Fig Plant “Brown Turkey” Ficus Carica
$8.99 sales tax
Plants for sale is currently growing at between 4-12″ Each plant is lab grown from tissue cultures to be a Disease free plant. Cuttings will carry any diseases the donor plant may have and with older donor plants the probability of that occurring ..
Plants for sale are Fig Plant Brown Turkey Ficus Carica
currently growing at between 4-12″ Each plant is lab grown from tissue cultures to be a Disease free plant. Cuttings will carry any diseases the donor plant may have and with older donor plants the probability of that occurring is very high that’s why we offer only lab tested culture grown plants. The Brown Turkey Fig Tree is an old time favorite in the south for fresh eating and canning whole. The medium sized, bell shaped fruits are purplish-brown with light pink flesh. This small productive tree will produce delicious sweet figs in summer and usually a secondary crop in early Fall, which makes it a good choice for those who want to container-grow on their patio or have limited yard space. Old Brown Turkey Fig Trees have survived single digit temperatures from time to time. We recommend using only Bio Spectrum organic fertilizer located in our store.
How to grow Fig plant Brown Turkey
Ficus soil requirements and planting instructions
Mix together organic compost or manure mixed into native soil at a 50% ratio.
Ficus does well in pots, beds or gardens. Proper site preparation ensures years of growth and once established they will not require weed control. Strong growth will Soil Ph should be around 6.0-7.5.
If planted together in beds the cross pollination will increase yield.

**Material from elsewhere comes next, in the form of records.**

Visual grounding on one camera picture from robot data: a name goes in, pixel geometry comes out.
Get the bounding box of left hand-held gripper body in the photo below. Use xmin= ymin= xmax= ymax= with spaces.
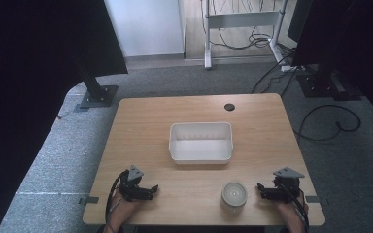
xmin=119 ymin=164 xmax=151 ymax=202

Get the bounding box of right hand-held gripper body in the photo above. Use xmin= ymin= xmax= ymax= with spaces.
xmin=270 ymin=166 xmax=306 ymax=204

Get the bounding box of person's left hand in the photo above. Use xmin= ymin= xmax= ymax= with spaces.
xmin=111 ymin=189 xmax=142 ymax=221

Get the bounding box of person's right hand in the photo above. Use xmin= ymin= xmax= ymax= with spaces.
xmin=274 ymin=192 xmax=309 ymax=224

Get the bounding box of grey tape strip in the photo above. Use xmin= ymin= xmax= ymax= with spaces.
xmin=305 ymin=195 xmax=330 ymax=206
xmin=78 ymin=195 xmax=100 ymax=206

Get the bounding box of white rectangular plastic bin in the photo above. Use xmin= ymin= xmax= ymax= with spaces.
xmin=168 ymin=121 xmax=234 ymax=165

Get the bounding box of black stand with wide base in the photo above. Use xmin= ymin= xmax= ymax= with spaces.
xmin=295 ymin=62 xmax=363 ymax=102

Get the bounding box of white power strip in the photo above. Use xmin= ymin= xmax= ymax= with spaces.
xmin=280 ymin=65 xmax=307 ymax=73

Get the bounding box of black curtain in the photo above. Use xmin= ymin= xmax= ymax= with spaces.
xmin=0 ymin=0 xmax=129 ymax=233
xmin=287 ymin=0 xmax=373 ymax=129

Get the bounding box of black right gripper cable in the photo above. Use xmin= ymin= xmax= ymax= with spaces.
xmin=280 ymin=183 xmax=311 ymax=233

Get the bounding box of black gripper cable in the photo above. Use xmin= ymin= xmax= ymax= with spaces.
xmin=280 ymin=183 xmax=311 ymax=233
xmin=104 ymin=170 xmax=129 ymax=233

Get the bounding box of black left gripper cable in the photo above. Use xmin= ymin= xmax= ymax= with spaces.
xmin=104 ymin=170 xmax=129 ymax=233

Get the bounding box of black looped floor cable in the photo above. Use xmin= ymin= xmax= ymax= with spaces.
xmin=291 ymin=103 xmax=362 ymax=143

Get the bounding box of black stand with base plate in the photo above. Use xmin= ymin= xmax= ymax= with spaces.
xmin=73 ymin=59 xmax=119 ymax=110

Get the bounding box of long black floor cable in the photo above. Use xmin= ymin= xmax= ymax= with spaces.
xmin=251 ymin=52 xmax=297 ymax=98

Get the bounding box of bundle of black cables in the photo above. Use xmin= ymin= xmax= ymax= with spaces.
xmin=200 ymin=0 xmax=297 ymax=56

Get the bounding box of white desk frame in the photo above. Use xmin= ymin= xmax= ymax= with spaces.
xmin=202 ymin=0 xmax=289 ymax=71

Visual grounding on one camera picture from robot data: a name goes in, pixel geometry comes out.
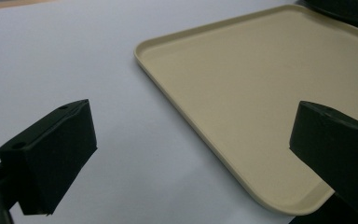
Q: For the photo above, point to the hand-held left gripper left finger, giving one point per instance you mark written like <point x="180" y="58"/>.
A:
<point x="52" y="155"/>

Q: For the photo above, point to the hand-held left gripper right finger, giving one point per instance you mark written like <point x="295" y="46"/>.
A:
<point x="338" y="152"/>

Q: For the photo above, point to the beige plastic tray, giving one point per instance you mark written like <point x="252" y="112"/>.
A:
<point x="248" y="93"/>

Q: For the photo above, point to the dark round object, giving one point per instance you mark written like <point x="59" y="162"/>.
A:
<point x="345" y="9"/>

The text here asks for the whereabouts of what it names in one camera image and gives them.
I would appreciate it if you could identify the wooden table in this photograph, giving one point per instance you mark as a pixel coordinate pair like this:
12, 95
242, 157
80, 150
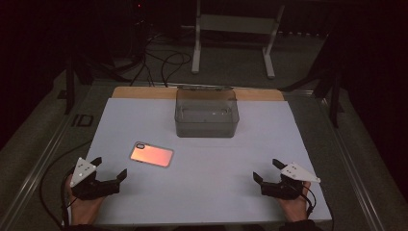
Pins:
141, 93

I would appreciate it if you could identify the clear grey plastic box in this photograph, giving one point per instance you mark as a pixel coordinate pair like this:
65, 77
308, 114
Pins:
207, 112

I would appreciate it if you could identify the black tripod stand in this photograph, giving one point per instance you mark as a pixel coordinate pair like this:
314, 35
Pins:
335, 96
69, 86

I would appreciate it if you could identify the white metal stand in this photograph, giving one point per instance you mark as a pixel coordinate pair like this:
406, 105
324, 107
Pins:
235, 24

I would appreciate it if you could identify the person's right hand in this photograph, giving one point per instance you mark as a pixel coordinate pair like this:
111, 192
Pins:
295, 210

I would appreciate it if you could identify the pink phone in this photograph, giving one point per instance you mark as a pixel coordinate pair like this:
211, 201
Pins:
151, 154

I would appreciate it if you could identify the white table mat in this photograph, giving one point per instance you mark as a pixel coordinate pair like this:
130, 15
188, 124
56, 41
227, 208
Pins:
208, 179

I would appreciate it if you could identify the person's left hand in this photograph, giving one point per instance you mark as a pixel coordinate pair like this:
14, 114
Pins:
83, 211

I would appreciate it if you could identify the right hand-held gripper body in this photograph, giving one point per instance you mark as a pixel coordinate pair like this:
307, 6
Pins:
282, 189

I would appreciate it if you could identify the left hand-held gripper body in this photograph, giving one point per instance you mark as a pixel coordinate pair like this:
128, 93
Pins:
93, 189

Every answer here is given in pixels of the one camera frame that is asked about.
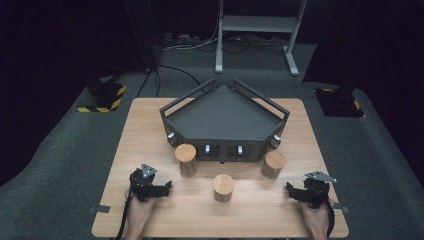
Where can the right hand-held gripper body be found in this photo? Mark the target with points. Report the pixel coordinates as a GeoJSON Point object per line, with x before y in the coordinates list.
{"type": "Point", "coordinates": [318, 191]}

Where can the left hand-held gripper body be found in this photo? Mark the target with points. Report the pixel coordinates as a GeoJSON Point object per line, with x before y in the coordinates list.
{"type": "Point", "coordinates": [142, 181]}

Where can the glass jar with wooden lid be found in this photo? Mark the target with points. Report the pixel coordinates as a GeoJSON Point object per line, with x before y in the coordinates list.
{"type": "Point", "coordinates": [273, 164]}
{"type": "Point", "coordinates": [223, 187]}
{"type": "Point", "coordinates": [185, 159]}

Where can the dark grey corner shelf rack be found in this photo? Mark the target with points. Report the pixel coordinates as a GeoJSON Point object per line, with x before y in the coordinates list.
{"type": "Point", "coordinates": [223, 116]}

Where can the person's right hand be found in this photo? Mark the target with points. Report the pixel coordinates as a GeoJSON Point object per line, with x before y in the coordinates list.
{"type": "Point", "coordinates": [316, 220]}

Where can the person's left hand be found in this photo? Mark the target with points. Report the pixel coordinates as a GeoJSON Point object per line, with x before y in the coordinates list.
{"type": "Point", "coordinates": [137, 215]}

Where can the grey tape strip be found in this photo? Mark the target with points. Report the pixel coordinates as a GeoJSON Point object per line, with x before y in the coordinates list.
{"type": "Point", "coordinates": [100, 208]}
{"type": "Point", "coordinates": [342, 208]}

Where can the black base with yellow stripes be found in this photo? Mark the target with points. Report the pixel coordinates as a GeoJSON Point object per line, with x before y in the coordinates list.
{"type": "Point", "coordinates": [338, 103]}
{"type": "Point", "coordinates": [105, 98]}

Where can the black power strip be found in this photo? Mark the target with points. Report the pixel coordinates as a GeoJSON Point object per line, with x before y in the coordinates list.
{"type": "Point", "coordinates": [181, 38]}

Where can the grey metal stand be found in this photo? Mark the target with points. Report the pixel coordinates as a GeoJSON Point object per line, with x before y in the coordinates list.
{"type": "Point", "coordinates": [258, 24]}

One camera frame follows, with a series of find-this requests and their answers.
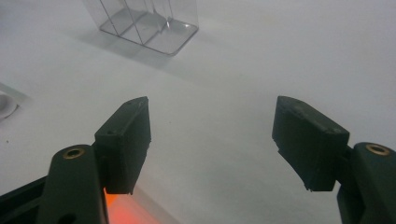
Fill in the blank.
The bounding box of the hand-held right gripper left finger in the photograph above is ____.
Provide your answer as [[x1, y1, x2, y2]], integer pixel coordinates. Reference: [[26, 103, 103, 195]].
[[93, 96, 152, 195]]

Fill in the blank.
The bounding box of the clear plastic divided organizer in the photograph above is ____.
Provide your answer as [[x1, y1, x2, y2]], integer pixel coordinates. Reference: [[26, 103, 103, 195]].
[[82, 0, 200, 57]]

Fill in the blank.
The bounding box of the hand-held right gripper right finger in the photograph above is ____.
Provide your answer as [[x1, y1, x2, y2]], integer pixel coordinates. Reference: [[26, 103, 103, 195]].
[[271, 95, 350, 192]]

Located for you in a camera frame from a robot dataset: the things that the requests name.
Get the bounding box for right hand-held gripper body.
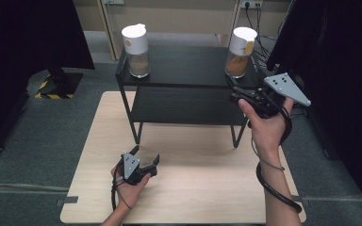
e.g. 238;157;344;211
246;73;312;120

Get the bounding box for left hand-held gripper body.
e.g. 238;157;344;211
116;152;158;186

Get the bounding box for white-lid jar with orange powder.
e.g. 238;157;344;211
224;26;258;79

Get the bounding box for black two-tier shelf rack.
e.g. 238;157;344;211
115;35;267;149

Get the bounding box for white-lid jar with pale powder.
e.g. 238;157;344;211
121;23;152;79

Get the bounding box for person's left hand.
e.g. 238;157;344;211
110;167;151;210

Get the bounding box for person's right hand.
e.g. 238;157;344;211
238;97;295;156

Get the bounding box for large black curtain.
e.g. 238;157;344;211
0;0;96;160
265;0;362;218

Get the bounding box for grey floor tape piece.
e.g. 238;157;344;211
56;196;79;207
293;195;311;207

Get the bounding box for left hand-held gripper black cable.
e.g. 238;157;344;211
110;168;134;212

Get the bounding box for hand-held gripper black cable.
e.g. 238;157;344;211
255;106;304;215
110;168;134;212

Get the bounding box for black cables from socket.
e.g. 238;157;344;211
243;3;279;64

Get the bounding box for thin grey wrist cord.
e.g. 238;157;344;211
251;137;286;172

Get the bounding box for beige wooden furniture post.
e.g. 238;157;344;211
218;0;243;48
95;0;123;61

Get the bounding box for white wall power socket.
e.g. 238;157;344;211
239;0;264;9

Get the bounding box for right hand-held gripper black cable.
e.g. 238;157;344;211
255;106;304;215

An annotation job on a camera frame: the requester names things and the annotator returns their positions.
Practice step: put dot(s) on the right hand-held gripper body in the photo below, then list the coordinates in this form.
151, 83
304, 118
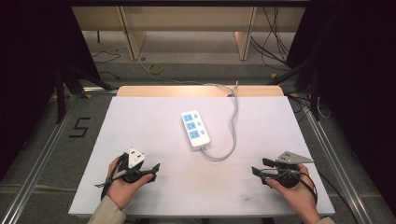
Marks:
289, 169

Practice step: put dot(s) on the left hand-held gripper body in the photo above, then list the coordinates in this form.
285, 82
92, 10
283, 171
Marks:
134, 159

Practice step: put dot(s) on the white power strip blue sockets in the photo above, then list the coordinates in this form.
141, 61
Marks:
195, 129

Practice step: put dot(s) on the person's right hand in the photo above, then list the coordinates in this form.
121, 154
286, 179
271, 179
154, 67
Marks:
297, 196

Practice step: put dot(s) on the person's left hand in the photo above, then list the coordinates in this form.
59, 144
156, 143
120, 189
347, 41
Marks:
123, 188

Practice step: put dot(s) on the black metal stand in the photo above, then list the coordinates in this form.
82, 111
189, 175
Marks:
306, 84
67, 90

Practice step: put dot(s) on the yellow tape roll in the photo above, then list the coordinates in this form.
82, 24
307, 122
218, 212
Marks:
154, 68

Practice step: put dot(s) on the black curtain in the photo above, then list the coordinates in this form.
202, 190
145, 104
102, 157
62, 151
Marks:
358, 77
34, 77

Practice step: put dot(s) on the aluminium floor rail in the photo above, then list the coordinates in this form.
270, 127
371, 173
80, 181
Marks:
336, 168
37, 161

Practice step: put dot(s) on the beige wooden desk frame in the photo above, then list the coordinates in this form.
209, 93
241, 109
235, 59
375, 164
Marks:
190, 21

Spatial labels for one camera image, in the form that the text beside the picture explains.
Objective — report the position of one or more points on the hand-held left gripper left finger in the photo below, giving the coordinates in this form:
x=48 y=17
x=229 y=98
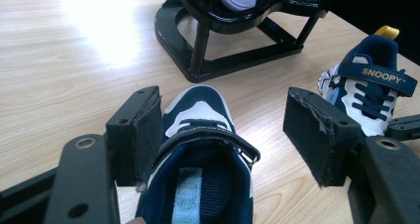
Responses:
x=132 y=134

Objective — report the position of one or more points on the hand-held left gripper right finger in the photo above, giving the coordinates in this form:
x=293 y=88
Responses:
x=313 y=134

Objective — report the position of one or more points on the navy and white sneaker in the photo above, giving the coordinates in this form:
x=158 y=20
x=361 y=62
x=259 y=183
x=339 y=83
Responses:
x=204 y=184
x=369 y=85

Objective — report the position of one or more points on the red and black shoe rack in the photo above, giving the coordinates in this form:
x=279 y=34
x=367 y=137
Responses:
x=198 y=52

When making a site selection keep your plant in an area that has bright direct sunlight. Plants will produce small fragrant flowers.
If using drip irrigation allow soil to dry slightly between waterings. Do not over water. Figs are very drought tolerant. We have cultivated Figs since as early as 5, 000 BC.
This mild feeder likes fertilizer during the warmer months. 10-10-10. Additionally, for most cultivators pests and disease are few and far between but in weak plants fig rust, Cerotelium fici and Botrytis cinerea have been noticed. Additionally, ficus reproduce through suckers, cuttings and seeds.
The fig tree was first introduced to the Americas in 1575 by Spanish explorers in Florida. In fact, Spanish Franciscan Missionaries introduced the cultival Mission to the West Coast in what one day would become the State of California in 1769.
Additional fig cultivars were also imported to the California area from Mediterranean countries, including Brown Turkey fig.
However, some of the imported figs required pollination by the fig wasp (Blastophaga psenes), the absence of this wasp lead to an initial failure of fig cultivation on the West Coast. Specifically, this impediment to cultivation was remedied by the importation of the fig wasp. in fact, the fruit of these fig cultivars were often attacted by insects and diseases because they had open “eyes” or ostioles (opening at the fruit apex).
Eventually, scientists including Ira J Condit, William B Storey and others working on genetic improvement of figs released new cultivars with closed eyes, which thus did not require pollination.
Additionally, there are hundreds of varieties of ficus. Ficus carica, Moracea.